Hag sameakh! Today and tomorrow are hagim, holy days that end our Pesakh Festival. Jewish offices are closed today and tomorrow, and Passover ends tomorrow evening at sundown with the end of Shabbat. On this Shabbat, the Shemini or 8th day of the holiday, we depart from our usual Torah parashat hashavua (reading of the week) and read from the Book Devarim. The text includes reminders of the mitzvot associated with the holiday, including travel, offerings, and inclusion. In every Jewish community, not only do we devote time and energy to its observance for ourselves, but also those who have the wherewithall must take care to ensure that those who do not have are also able to celebrate the holiday.
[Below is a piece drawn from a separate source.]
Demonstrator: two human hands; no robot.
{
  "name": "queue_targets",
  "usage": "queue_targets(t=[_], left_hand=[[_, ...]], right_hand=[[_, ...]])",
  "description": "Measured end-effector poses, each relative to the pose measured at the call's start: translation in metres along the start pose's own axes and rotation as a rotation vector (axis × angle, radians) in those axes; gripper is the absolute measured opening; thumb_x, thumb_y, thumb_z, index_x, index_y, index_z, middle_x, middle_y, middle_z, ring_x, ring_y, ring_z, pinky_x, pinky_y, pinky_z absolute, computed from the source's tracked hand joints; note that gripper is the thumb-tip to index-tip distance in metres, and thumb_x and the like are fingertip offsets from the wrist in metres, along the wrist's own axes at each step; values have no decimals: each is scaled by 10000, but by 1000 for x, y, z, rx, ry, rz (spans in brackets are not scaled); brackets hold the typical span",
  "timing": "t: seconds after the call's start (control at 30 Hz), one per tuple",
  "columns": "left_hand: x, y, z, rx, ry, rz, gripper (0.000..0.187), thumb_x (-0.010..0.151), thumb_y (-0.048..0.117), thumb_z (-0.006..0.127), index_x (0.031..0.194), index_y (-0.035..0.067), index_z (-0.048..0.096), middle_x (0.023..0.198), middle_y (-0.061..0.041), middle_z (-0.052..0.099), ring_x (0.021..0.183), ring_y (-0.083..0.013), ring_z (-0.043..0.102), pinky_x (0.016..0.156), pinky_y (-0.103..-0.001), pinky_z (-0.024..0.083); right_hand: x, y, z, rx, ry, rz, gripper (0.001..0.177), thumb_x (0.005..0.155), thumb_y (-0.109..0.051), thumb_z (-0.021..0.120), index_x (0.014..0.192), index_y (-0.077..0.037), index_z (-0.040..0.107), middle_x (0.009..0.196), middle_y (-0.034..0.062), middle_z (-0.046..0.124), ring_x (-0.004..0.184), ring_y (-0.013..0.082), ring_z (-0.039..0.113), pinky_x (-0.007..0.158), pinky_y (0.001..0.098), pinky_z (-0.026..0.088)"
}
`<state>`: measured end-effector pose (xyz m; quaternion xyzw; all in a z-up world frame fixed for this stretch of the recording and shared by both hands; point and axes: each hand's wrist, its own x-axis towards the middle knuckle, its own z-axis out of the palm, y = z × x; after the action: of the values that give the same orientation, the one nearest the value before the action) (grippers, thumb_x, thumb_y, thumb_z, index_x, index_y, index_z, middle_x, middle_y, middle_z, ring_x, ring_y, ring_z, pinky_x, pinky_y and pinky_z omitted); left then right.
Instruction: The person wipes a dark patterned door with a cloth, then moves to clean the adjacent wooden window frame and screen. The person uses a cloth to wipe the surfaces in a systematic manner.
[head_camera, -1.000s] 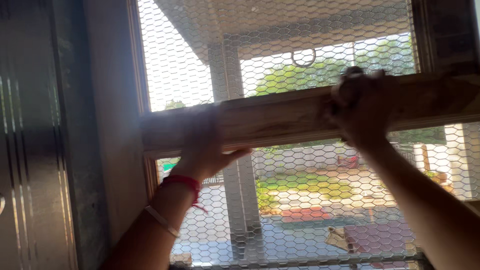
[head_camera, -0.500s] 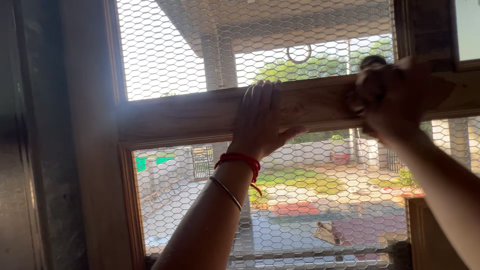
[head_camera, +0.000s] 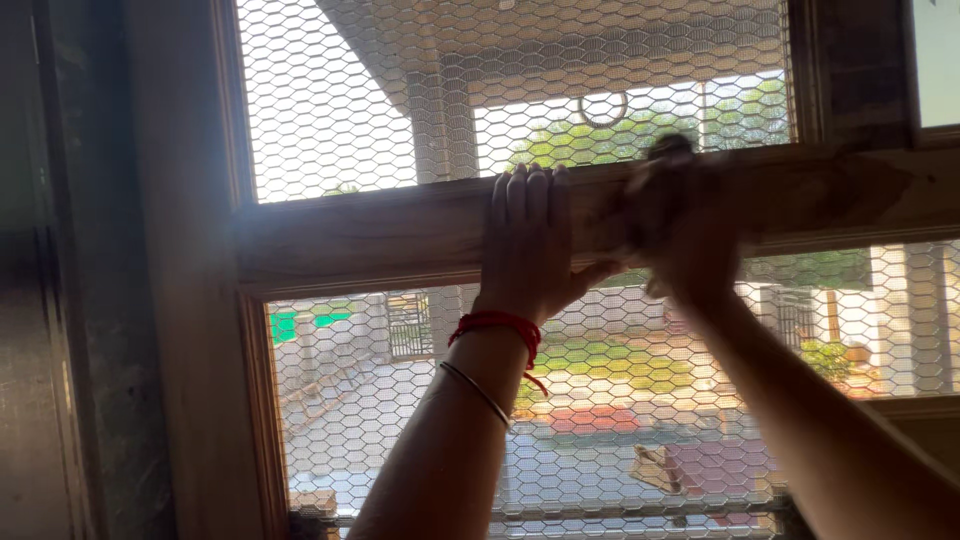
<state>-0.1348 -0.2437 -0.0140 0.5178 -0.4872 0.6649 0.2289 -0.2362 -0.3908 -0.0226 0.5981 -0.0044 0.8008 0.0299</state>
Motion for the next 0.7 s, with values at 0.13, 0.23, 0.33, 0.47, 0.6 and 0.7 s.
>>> queue_targets(t=[0.13,0.23,0.33,0.47,0.6,0.7], left_hand=[[0,-13,-8,19,-127,50,1076,721,630,796,1452,-31,363,1422,-252,431,1409,-426,373,1225,-544,261],[-2,-18,-12,-19,-143,74,1111,709,622,822,1468,-27,336,1461,-267,404,1421,-441,347,1211,-544,254],[0,-14,-12,-24,-180,26,1104,700,604,836,1462,-24,341,1469,-265,401,1423,-438,337,1207,-534,247],[0,-9,-15,-6,-168,-5,1092,694,603,836,1458,-25,372,1460,-264,419,1420,-436,350,1210,-532,246],[1,2,-13,24,-99,-25,1128,663,652,821,1439,-56,411,1447,-259,444,1411,-446,364,1209,-559,241],[4,9,-7,65,-93,-37,1167,650,710,800,1425,-76,420,1417,-293,449,1396,-455,364,1209,-587,214]], right_hand=[[-14,3,3,-210,-88,-336,269,884,-227,757,1102,-115,645,1056,140,567,969,347,595,779,507,491],[-16,32,-12,-130,-91,-429,317,864,-232,757,1122,-110,619,1111,148,567,1014,358,589,838,490,504],[-13,64,-35,-137,-58,-423,322,853,-238,737,1126,-115,617,1110,145,582,1003,349,596,824,477,508],[7,84,-52,-209,34,-259,288,874,-244,705,1120,-119,620,1062,137,602,949,325,610,777,456,511],[16,60,-33,-127,83,-77,257,896,-250,674,1113,-122,624,1013,128,623,895,302,623,730,436,514],[-2,27,-15,-79,-10,-94,237,912,-255,650,1109,-125,627,977,121,638,855,284,633,695,420,516]])
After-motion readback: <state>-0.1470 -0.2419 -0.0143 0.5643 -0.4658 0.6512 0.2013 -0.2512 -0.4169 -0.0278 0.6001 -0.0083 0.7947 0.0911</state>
It’s interesting in this context to note that the Yizkor prayer for our beloved dead is recited on this eighth day of Pesakh as well. In Jewish tradition, the dead are considered impoverished – for they have no ability to do mitzvot. When we include them in our prayers we bring them back into the living circle of us mitzvah-doers, and when we give tzedakah in their memory (another Pesakh tradition) we cause good to happen in the world in their name. This is why the yizkor prayer includes this phrase: “may their souls be bound up in eternal memory.”
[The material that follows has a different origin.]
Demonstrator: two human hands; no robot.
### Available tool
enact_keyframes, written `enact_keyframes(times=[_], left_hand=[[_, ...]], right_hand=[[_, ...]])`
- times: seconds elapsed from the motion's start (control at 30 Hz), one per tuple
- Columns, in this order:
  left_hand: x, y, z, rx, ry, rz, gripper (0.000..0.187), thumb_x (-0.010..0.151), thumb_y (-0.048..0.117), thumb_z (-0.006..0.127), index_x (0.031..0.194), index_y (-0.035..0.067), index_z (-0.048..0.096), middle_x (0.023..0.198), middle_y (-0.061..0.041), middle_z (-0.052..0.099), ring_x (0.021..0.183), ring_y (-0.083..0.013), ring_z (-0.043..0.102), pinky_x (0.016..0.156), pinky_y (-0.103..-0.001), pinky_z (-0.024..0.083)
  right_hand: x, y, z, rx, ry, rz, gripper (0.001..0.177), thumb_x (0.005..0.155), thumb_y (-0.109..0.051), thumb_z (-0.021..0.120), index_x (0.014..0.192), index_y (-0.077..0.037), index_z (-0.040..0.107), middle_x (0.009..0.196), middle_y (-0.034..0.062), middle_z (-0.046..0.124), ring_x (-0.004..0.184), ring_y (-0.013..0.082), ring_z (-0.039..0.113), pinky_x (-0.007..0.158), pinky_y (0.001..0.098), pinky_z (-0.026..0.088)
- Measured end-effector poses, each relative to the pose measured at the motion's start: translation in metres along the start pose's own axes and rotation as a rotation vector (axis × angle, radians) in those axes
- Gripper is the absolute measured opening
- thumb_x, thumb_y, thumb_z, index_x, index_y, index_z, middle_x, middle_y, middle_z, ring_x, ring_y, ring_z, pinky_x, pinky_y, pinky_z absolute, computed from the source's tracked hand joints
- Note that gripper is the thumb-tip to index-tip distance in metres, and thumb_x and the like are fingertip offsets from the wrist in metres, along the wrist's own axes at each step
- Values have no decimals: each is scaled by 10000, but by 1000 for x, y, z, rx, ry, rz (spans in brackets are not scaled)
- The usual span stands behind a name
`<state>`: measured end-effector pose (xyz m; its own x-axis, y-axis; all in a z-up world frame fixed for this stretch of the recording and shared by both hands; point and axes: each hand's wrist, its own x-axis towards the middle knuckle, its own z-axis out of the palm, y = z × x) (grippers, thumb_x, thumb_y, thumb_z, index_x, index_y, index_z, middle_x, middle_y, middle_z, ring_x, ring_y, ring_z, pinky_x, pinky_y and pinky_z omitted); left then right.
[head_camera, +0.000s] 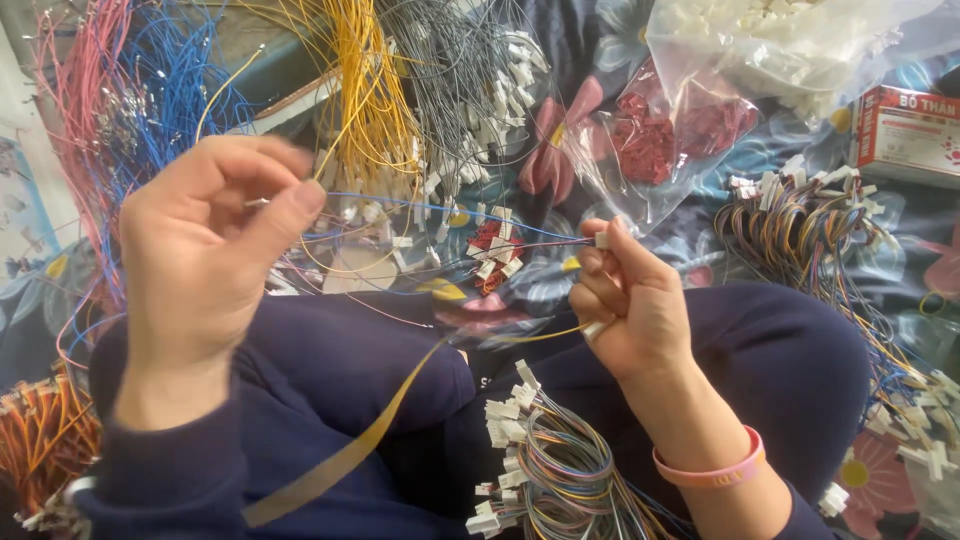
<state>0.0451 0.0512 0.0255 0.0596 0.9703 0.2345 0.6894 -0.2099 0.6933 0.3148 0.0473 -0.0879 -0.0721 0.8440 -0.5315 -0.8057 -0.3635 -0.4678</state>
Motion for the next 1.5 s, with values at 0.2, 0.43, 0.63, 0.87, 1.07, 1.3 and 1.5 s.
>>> enact_keyframes(times=[0.2, 0.43, 0.63, 0.87, 1.07, 1.3, 1.5], left_hand=[[-12, 43, 74, -1122, -257, -62, 172, 923, 263, 528, 843, 120, 474, 540, -59, 555, 488, -186, 613, 541, -294, 565], [-50, 34, 123, -292, -500, 277, 121, 881, 149, 581, 943, 102, 673, 829, -36, 556, 672, -196, 553, 679, -319, 406], [-57, 50, 119, -186, -236, 222, 84, 792, 120, 656, 732, 108, 599, 664, -14, 610, 586, -167, 588, 572, -301, 431], [-61, 53, 126, -142, -164, 280, 171, 765, 98, 627, 635, 121, 518, 576, 4, 561, 540, -181, 551, 553, -316, 403], [-63, 48, 131, -138, -169, 162, 194, 758, 142, 637, 611, 138, 510, 533, 26, 555, 494, -163, 524, 531, -318, 397], [-60, 49, 128, -205, -167, 258, 176, 767, 92, 625, 626, 121, 524, 557, 23, 551, 526, -169, 530, 600, -314, 392], [-62, 50, 131, -200, -156, 268, 163, 744, 82, 633, 629, 115, 523, 565, 15, 555, 541, -184, 539, 617, -323, 426]], right_hand=[[2, 1, -4, 85, 47, 92, 202, 907, -215, 548, 931, -16, 578, 596, 28, 411, 360, 25, 159, 349, 168, 123], [4, -4, -6, 169, 80, 136, 210, 913, -230, 538, 966, -27, 545, 619, 9, 385, 365, 15, 138, 313, 149, 103], [3, -4, -6, 209, 59, 131, 218, 906, -225, 544, 959, -15, 558, 610, 14, 391, 362, 25, 115, 309, 152, 100], [2, -4, -8, 226, 56, 124, 212, 901, -218, 551, 959, -14, 555, 613, 21, 405, 356, 23, 128, 308, 150, 109], [4, -4, -11, 226, 37, 115, 219, 905, -210, 547, 956, 3, 564, 625, 34, 417, 362, 24, 127, 314, 153, 102], [2, -5, -9, 222, 33, 110, 208, 906, -206, 543, 953, -4, 563, 626, 33, 408, 372, 31, 132, 314, 153, 107], [1, -5, -6, 202, 96, 105, 216, 892, -217, 560, 952, -10, 567, 611, 25, 409, 368, 36, 131, 312, 153, 113]])
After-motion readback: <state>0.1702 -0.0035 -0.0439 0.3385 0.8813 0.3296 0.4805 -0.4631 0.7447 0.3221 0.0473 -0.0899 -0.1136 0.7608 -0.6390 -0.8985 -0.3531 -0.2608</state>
Today, Friday, we are in the 6th day of the Sefirat haOmer. The mystical pattern offered us for this day invites us to meditate upon the intersection of Yesod and Hesed.
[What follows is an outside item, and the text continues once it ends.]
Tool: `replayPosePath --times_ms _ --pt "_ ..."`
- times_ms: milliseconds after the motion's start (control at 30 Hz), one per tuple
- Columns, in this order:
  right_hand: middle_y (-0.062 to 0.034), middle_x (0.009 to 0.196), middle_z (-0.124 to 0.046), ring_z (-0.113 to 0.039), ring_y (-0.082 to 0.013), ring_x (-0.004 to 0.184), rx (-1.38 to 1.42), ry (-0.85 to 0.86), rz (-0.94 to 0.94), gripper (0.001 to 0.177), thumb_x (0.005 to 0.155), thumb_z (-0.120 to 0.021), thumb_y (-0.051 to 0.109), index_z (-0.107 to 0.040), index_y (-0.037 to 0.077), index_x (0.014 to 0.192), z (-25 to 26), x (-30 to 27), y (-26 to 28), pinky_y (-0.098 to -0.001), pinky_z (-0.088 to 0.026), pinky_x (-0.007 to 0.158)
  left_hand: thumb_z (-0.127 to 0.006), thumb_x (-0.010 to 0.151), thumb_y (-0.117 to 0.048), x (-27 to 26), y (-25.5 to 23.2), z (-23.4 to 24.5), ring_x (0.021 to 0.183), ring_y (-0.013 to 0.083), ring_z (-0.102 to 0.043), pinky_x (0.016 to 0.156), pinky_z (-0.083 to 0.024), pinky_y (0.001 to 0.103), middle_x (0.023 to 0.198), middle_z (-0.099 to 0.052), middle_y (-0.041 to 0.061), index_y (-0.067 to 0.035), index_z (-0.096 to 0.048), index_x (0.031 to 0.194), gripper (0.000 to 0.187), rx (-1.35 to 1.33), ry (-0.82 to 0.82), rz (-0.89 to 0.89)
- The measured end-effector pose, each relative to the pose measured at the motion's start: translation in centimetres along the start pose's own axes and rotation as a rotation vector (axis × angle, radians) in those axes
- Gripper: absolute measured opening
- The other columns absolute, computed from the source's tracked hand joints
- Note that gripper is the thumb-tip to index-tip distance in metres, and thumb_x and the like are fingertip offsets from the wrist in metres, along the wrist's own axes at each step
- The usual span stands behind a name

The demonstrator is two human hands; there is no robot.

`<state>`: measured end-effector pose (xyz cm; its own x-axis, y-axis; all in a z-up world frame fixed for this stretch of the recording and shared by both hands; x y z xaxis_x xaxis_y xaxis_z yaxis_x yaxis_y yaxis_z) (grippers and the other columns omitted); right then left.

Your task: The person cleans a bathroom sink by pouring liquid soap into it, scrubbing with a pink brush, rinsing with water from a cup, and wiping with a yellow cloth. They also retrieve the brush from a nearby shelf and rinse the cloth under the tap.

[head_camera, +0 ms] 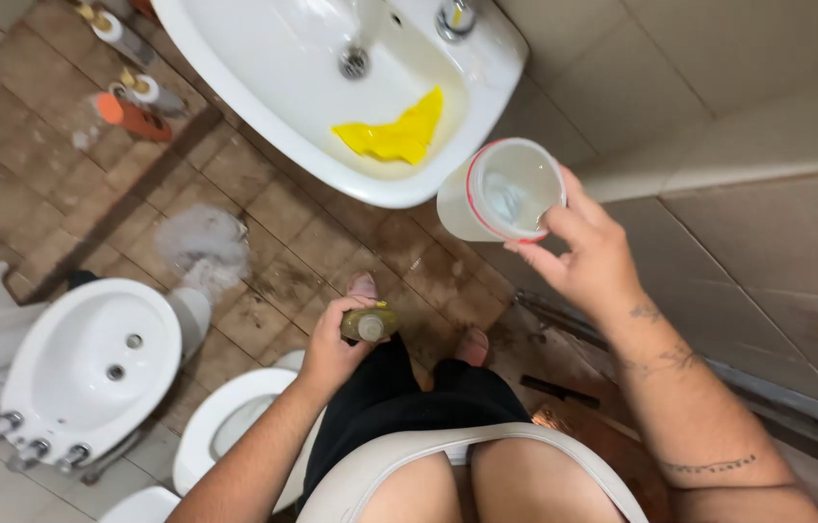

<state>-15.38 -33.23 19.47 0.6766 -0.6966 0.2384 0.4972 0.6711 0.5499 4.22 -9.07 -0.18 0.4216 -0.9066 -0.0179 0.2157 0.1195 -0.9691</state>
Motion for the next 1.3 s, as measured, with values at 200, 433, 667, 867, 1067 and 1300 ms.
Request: replayPosePath --times_ms 200,433,667,867,1067,1300 --pt "-0.025 0.146 -0.059 -0.069 -0.0438 0.106 0.048 -0.011 -0.042 0.034 0.077 -0.092 0.024 -0.062 0.008 0.084 -5.1 -10.3 -7.9 -0.0439 -0.057 0.09 -0.09 0.068 -0.005 -6.1 2.6 -6.7 0.11 0.0339 -0.072 0.101 -0.051 0.048 0.11 -0.076 0.012 -0.005 -0.059 0.108 0.051 0.036 -0.137 0.019" --pt "-0.0263 0.153 -0.049 -0.066 -0.0362 0.12 0.094 0.117 -0.092 0.034 0.078 -0.09 0.023 -0.059 0.009 0.084 -23.6 -21.5 -24.4 -0.0344 -0.051 0.1 -0.093 0.069 -0.008 -13.1 9.6 -14.9 0.121 0.0273 -0.069 0.108 -0.052 0.038 0.121 -0.071 0.011 -0.007 -0.056 0.116 0.06 0.036 -0.201 0.119" --pt "-0.0126 0.124 -0.059 -0.068 -0.0315 0.088 0.026 0.228 -0.206 0.037 0.072 -0.087 0.03 -0.061 0.011 0.088 -43.4 -23.2 -39.1 -0.0366 -0.051 0.069 -0.095 0.068 -0.012 -14.0 16.9 -21.7 0.109 0.0247 -0.07 0.101 -0.051 0.034 0.113 -0.071 0.01 -0.008 -0.06 0.111 0.056 -0.064 -0.272 0.169" --pt "-0.0081 0.097 -0.076 -0.071 -0.0282 0.088 -0.151 0.186 -0.032 0.041 0.079 -0.08 0.043 -0.076 0.009 0.102 -65.3 -14.9 -55.5 -0.0332 -0.053 0.082 -0.087 0.075 -0.008 -13.4 23.8 -23.9 0.108 0.0281 -0.069 0.101 -0.054 0.04 0.112 -0.068 0.014 -0.007 -0.059 0.11 0.045 -0.131 -0.284 0.14" --pt "-0.0101 0.109 -0.07 -0.07 -0.0268 0.085 -0.139 0.37 -0.342 0.046 0.069 -0.085 0.042 -0.077 0.011 0.102 -64.9 -9.0 -53.2 -0.0251 -0.052 0.082 -0.096 0.069 -0.02 -12.9 29.0 -23.8 0.107 0.0306 -0.071 0.096 -0.055 0.043 0.115 -0.069 0.015 -0.007 -0.061 0.11 0.055 -0.126 -0.233 0.267" --pt "-0.015 0.128 -0.06 -0.07 -0.0292 0.089 -0.115 0.278 -0.433 0.051 0.071 -0.083 0.04 -0.074 0.014 0.114 -62.0 -10.2 -53.8 -0.0307 -0.055 0.082 -0.088 0.073 -0.018 -11.0 27.8 -24.1 0.109 0.0273 -0.072 0.093 -0.057 0.039 0.115 -0.073 0.01 -0.01 -0.065 0.112 0.046 -0.028 -0.106 0.258"
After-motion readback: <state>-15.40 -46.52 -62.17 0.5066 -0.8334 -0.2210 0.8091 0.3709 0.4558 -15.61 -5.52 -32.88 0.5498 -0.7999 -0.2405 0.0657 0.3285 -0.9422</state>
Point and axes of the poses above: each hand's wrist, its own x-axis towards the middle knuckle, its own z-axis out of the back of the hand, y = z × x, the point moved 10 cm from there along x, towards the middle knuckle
Yesod is the foundation of the individual and of the world. It is associated with loyalty and reliability, as well as with generativity and with the genitalia, the seat and source of physical life.
Hesed is the emotional expression of overflowing love and the mercy it brings; the feeling of one’s arms opened wide in love and trust to the world and in generosity without stint.
It’s a lot to take in, but it comes down to one simple lesson: in the face of death, only love matters. On this Shabbat, the last day of Pesakh 5778, consider what tzedakah you can do to keep a loved memory alive; what mercy you can offer the living to increase love in the world; and who is in need of the generosity and richness you have in such abundance.